EXERCISE
Lines holding the word "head" in the following material must be counted; give only the resulting number.
---------- DATA PROVIDED
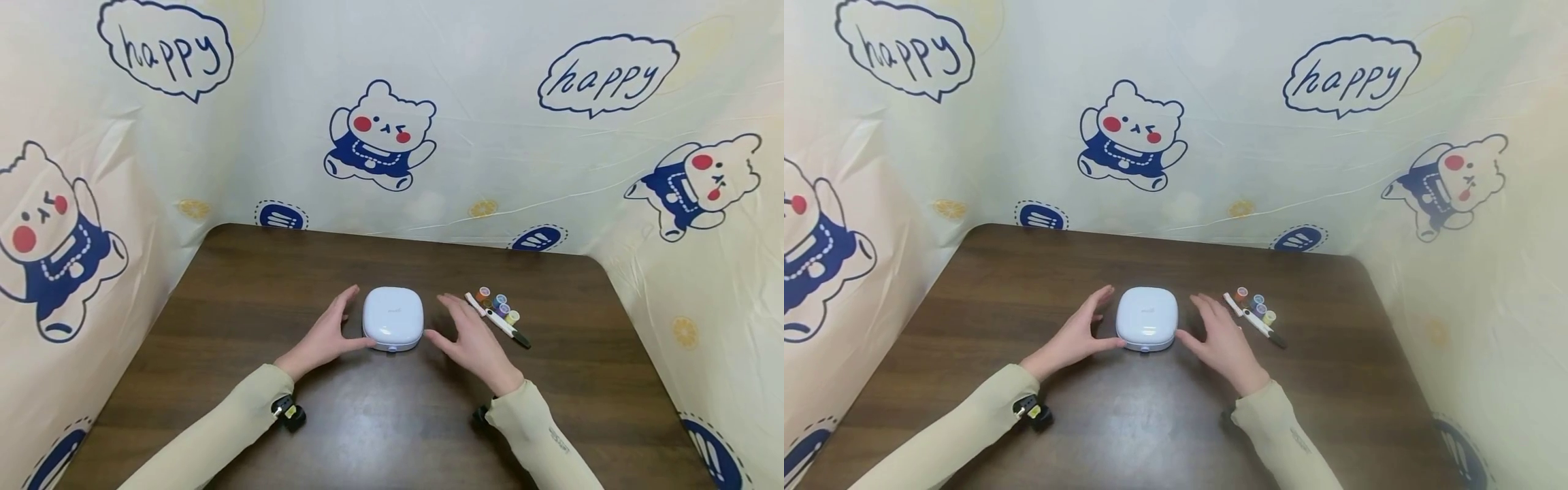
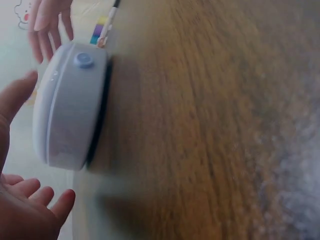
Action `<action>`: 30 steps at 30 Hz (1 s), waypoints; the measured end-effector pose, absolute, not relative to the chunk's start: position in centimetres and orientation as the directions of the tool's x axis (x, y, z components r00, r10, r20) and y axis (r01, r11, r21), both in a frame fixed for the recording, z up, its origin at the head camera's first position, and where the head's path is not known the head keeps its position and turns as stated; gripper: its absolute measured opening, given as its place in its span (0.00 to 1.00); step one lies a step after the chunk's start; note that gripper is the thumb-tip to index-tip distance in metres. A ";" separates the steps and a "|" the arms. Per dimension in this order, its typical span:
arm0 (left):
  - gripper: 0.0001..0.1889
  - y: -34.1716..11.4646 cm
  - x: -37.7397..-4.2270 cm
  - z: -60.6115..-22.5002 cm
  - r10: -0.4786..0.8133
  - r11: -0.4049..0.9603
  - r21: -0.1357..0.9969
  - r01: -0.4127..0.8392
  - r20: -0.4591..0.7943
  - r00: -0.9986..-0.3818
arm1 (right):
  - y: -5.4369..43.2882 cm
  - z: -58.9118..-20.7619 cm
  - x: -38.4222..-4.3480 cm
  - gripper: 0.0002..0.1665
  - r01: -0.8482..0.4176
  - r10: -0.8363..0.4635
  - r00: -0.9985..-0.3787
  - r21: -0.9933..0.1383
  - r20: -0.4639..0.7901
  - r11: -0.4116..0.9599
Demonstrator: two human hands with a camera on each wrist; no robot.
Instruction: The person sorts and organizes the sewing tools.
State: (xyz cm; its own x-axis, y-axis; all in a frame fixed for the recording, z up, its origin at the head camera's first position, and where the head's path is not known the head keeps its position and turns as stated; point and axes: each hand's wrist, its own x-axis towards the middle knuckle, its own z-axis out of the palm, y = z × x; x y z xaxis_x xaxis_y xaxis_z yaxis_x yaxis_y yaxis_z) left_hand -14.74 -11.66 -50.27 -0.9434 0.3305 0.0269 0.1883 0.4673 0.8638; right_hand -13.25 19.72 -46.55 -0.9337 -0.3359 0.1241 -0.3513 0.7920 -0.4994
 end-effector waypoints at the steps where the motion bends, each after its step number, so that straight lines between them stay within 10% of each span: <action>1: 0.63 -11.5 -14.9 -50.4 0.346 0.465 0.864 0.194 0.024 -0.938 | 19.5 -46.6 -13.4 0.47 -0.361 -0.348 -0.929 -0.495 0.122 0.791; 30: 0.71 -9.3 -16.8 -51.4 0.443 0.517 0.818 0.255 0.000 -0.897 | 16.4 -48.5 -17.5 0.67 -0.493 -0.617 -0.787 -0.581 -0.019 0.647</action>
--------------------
OUTPUT
2